In 2019, Gliganic moved the technique forward even more by using it to date what are called archaeological surface assemblages—related artifacts that are found scattered across a particular area. Such relics are hard to date, in part because water, wind, and other geological processes can move them from their original positions. It can also be hard to find appropriate nearby organic substances for radiocarbon dating.
Gliganic and colleagues focused on a tool quarry site north of the Mount Everest-Cho Oyu massif in Tibet that is also near an ancient trade and pilgrimage route. Using optical surface exposure dating, they were able to date not only when some stone tools were made—some 5,000 years ago—but also when people may have later discarded the tools.
They knew the original rock from which the tools were made might have been shielded from sunlight and thus have a deep luminescence signal until the quarry workers cut into the boulder or cliff face and extracted part of it. Later, being made into a tool and being used would have exposed all sides of the rock to sunlight, bleaching the luminescence signal. But when the tool was discarded, they hypothesized, the side that fell against the ground would have started reaccumulating a luminescence signal.
This would mean that “there’s a signal in that rock for how long the rock was used after it was made,” Gliganic say, “Theoretically, if someone were to then come and pick it up again, say 3,000 years later, expose it to sunlight and then throw it away again, it would now retain a signature of that usage as well.”
Core drilling on a non-cultural rock. Photo credit: Luke Gliganic
After the Tibet study, Gliganic moved to Australia and began doing some rock surface dating there. At a 2018 conference, he explained the process to McDonald and suggested it might be helpful for dating Murujuga rock art.
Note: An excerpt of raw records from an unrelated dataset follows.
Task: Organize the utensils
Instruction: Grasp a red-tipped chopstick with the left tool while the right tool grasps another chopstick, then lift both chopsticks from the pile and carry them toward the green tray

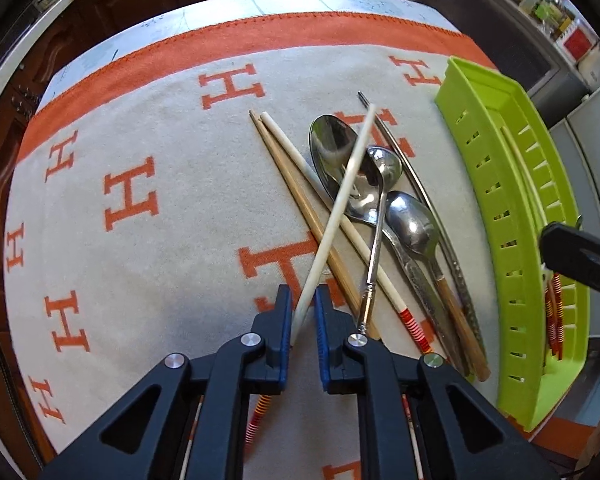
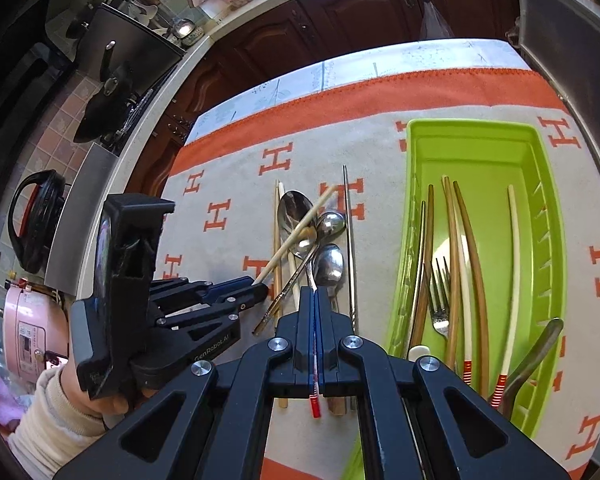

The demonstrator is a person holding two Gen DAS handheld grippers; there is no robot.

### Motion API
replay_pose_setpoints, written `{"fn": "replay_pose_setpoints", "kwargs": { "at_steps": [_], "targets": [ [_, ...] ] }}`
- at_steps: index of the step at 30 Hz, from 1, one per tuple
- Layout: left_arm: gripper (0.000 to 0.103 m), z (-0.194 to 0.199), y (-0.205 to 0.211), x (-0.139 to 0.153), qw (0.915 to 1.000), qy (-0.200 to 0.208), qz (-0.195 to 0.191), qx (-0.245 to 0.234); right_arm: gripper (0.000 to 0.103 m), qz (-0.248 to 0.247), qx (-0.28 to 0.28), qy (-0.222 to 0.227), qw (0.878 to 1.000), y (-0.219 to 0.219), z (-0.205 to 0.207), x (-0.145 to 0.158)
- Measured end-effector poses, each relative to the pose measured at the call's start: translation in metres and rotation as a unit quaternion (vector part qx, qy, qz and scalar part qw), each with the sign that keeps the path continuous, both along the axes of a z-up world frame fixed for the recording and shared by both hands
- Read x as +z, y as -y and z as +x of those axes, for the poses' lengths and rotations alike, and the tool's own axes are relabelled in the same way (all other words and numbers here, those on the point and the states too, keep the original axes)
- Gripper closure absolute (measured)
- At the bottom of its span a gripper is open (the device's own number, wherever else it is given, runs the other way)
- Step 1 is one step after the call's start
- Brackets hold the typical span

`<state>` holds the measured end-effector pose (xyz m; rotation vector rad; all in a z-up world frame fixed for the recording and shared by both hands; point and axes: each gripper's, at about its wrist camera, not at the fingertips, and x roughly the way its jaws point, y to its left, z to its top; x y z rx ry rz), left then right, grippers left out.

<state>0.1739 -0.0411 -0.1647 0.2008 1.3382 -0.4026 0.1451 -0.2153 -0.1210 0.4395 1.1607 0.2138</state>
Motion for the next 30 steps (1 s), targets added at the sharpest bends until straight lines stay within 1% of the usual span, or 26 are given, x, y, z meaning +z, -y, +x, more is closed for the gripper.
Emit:
{"fn": "replay_pose_setpoints", "kwargs": {
  "at_steps": [3, 5, 10, 14, 17, 25, 27, 30],
  "targets": [
    [0.099, -0.005, -0.015, 0.004, 0.9986, -0.016, -0.040, 0.030, 0.101, -0.002, 0.006, -0.011, 1.000, -0.008, 0.004, -0.005],
    [0.100, -0.011, -0.026, 0.008, 0.9964, -0.023, -0.065, 0.050, 0.100, -0.003, 0.014, -0.018, 1.000, -0.016, 0.009, -0.010],
    [0.100, -0.032, -0.050, 0.020, 0.9909, -0.020, -0.109, 0.076, 0.087, 0.001, 0.032, -0.026, 0.999, -0.042, 0.022, -0.016],
    [0.100, -0.045, -0.074, 0.028, 0.9851, -0.013, -0.140, 0.100, 0.086, -0.009, 0.044, -0.039, 0.998, -0.065, 0.040, -0.027],
    [0.100, -0.053, -0.087, 0.031, 0.9803, -0.017, -0.160, 0.114, 0.086, -0.026, 0.048, -0.052, 0.997, -0.080, 0.054, -0.039],
    [0.100, -0.067, -0.118, 0.026, 0.9724, -0.024, -0.184, 0.142, 0.086, -0.072, 0.052, -0.088, 0.992, -0.107, 0.081, -0.073],
    [0.100, -0.069, -0.121, 0.025, 0.9712, -0.025, -0.187, 0.145, 0.086, -0.087, 0.056, -0.082, 0.991, -0.111, 0.082, -0.073],
    [0.100, -0.069, -0.121, 0.022, 0.9701, -0.026, -0.190, 0.149, 0.086, -0.127, 0.075, -0.077, 0.986, -0.125, 0.081, -0.073]
  ]
}}
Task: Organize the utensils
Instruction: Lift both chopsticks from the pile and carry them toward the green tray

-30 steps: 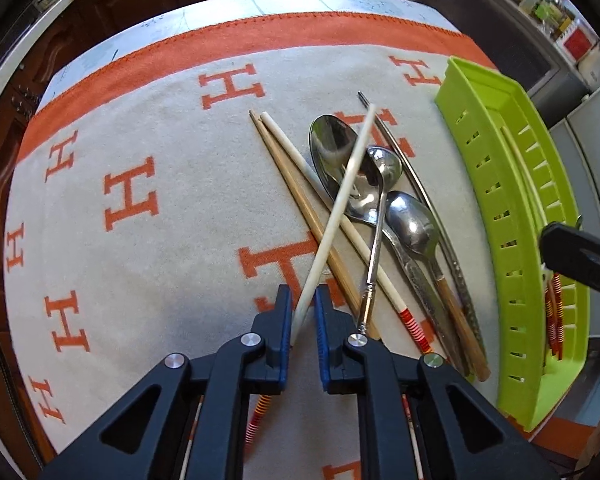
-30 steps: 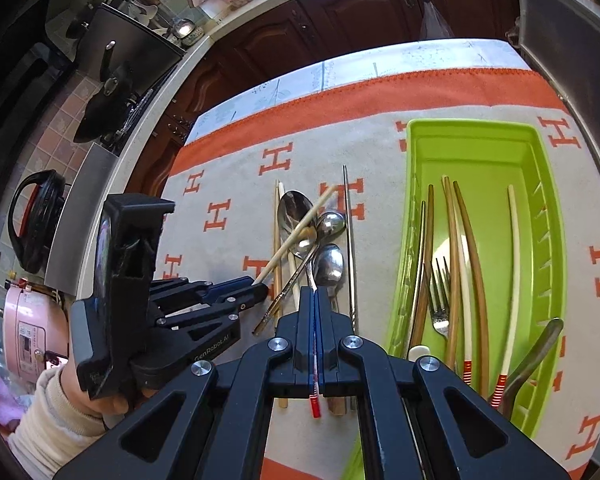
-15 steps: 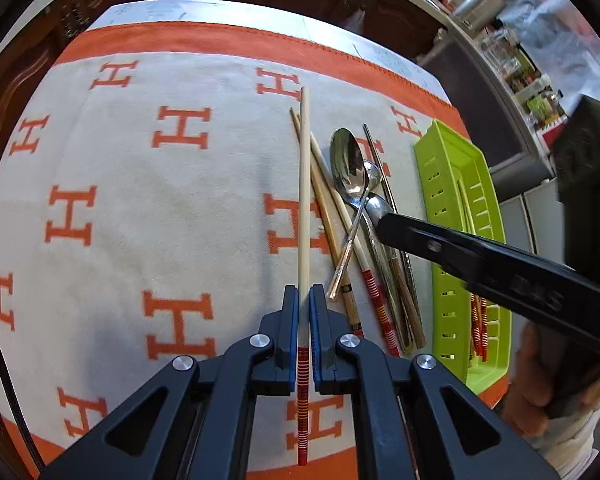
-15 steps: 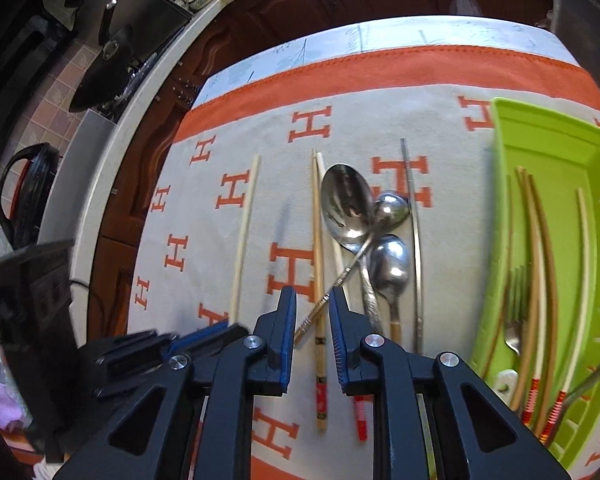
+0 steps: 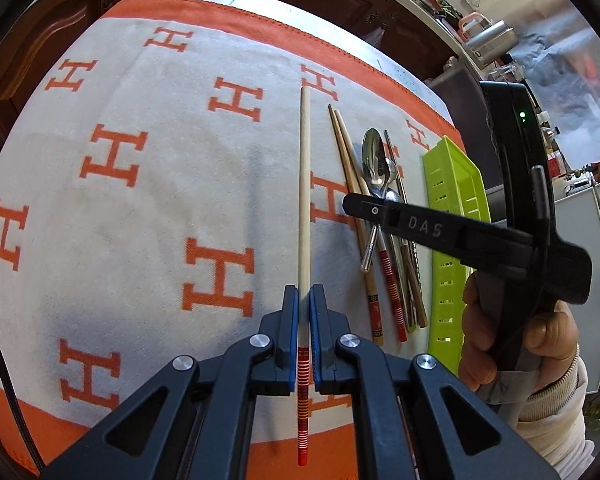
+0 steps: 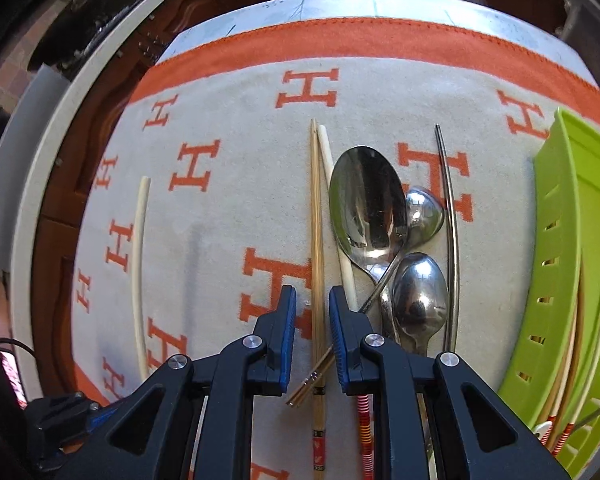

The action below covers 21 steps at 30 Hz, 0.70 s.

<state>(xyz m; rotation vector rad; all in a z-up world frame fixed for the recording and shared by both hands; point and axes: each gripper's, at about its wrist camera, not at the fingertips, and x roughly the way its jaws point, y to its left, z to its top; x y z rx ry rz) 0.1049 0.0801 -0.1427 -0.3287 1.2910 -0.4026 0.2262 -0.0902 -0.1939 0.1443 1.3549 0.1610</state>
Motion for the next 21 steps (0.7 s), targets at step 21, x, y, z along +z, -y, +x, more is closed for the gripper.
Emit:
{"fn": "replay_pose_setpoints", "kwargs": {
  "at_steps": [21],
  "targets": [
    [0.100, -0.014, -0.009, 0.021, 0.9997, 0.023, -0.011, -0.002, 0.097, 0.132, 0.001, 0.024, 0.991, 0.009, -0.063, 0.027]
  ]
}}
For the past several years, he’s been gathering evidence to ascertain whether optical surface luminescence dating will work on the Murujuga art. In some ways, the project is simpler than the one in Tibet. The engravings on the rocks would have started the bleaching process, so if he takes core samples, he should be able to measure the remaining luminescence signal and thus figure out when the bleaching started.
However, because the art is connected and sacred to local aboriginal groups—in many other places the connection between rock art and indigenous groups has been lost—Gliganic knows he must be very careful in his research and very sure that it will work before approaching MAC to ask if they want him to take actual samples from the engravings.
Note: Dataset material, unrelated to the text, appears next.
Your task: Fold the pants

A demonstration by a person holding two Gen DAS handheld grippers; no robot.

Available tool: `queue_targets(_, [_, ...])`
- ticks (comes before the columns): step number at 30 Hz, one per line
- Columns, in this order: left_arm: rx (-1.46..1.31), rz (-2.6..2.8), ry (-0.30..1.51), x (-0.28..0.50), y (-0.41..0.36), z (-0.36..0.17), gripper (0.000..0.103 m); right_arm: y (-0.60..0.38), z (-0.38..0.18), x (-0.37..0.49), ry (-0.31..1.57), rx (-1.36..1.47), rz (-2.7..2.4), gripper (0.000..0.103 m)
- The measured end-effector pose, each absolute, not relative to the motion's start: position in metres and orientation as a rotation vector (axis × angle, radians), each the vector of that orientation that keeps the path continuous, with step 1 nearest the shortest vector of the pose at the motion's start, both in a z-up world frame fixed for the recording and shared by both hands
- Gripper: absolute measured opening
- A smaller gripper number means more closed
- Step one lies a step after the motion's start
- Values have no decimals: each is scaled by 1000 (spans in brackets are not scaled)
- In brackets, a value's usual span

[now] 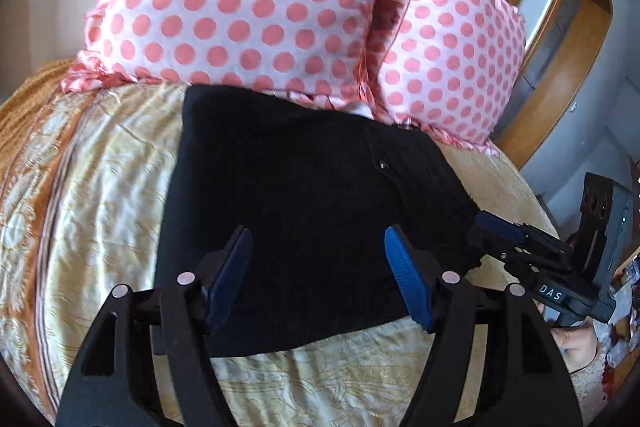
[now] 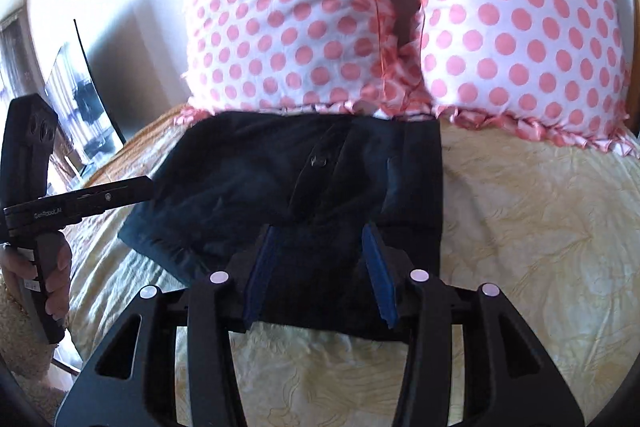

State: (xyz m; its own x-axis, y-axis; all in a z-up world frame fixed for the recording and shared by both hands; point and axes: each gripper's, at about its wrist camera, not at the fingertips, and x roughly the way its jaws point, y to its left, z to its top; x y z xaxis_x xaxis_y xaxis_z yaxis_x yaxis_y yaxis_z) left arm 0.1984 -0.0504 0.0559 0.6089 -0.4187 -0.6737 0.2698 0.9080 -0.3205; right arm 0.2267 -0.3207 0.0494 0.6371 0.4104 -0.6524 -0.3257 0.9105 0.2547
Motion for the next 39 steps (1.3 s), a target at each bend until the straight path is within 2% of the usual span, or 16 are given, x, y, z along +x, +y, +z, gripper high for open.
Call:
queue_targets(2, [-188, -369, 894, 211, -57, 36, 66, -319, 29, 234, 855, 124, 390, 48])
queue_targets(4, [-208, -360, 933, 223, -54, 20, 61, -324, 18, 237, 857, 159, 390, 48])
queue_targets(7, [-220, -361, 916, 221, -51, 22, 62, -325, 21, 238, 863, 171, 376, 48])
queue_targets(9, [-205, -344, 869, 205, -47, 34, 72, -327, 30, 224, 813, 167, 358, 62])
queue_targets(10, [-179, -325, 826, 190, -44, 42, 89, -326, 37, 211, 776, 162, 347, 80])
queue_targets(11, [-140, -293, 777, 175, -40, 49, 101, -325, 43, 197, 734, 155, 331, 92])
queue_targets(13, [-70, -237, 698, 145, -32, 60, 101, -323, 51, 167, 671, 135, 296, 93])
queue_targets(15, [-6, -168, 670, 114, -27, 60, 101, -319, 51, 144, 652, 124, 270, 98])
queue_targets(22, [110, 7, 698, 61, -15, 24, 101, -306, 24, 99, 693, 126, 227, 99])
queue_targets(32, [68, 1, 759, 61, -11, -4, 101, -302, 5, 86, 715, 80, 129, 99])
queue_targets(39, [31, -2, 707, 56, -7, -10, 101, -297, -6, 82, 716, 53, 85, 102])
Gliganic has spent the last two years doing things like conducting laboratory and field bleaching experiments, where he made his own simple carvings into the different rock types in Murujuga that do not contain any heritage engravings. He then returns at later dates to take core samples and measure the bleaching rates, similar to what Sohbati did in Utah, to calibrate the model to the rocks’ bleaching rate.
“By combining multiple calibration sites across the archipelago, we’re hopefully going to be able to build a calibration model,” he says. “Then we’ll be able to collect core sample from engravings in different areas and say, ‘Oh, the bleaching is five millimeters deep, that means it’s 1,000 years old or whatever.’”
Gliganic hopes to have his field experiments wrapped up in a few months and then present his results. Whether MAC will allow him to take core samples from the art, he can’t say for sure. However, the organization has applied to make Murujuga a UNESCO World Heritage Site, so having scientific data on the age of the rock art could bolster their case. “Murujuga is an incredible place,” Gliganic says, “so dating the art won’t make or break the case for World Heritage recognition. But it would certainly contribute to it.”
Nancy Averett is a Cincinnati-based science and environmental writer.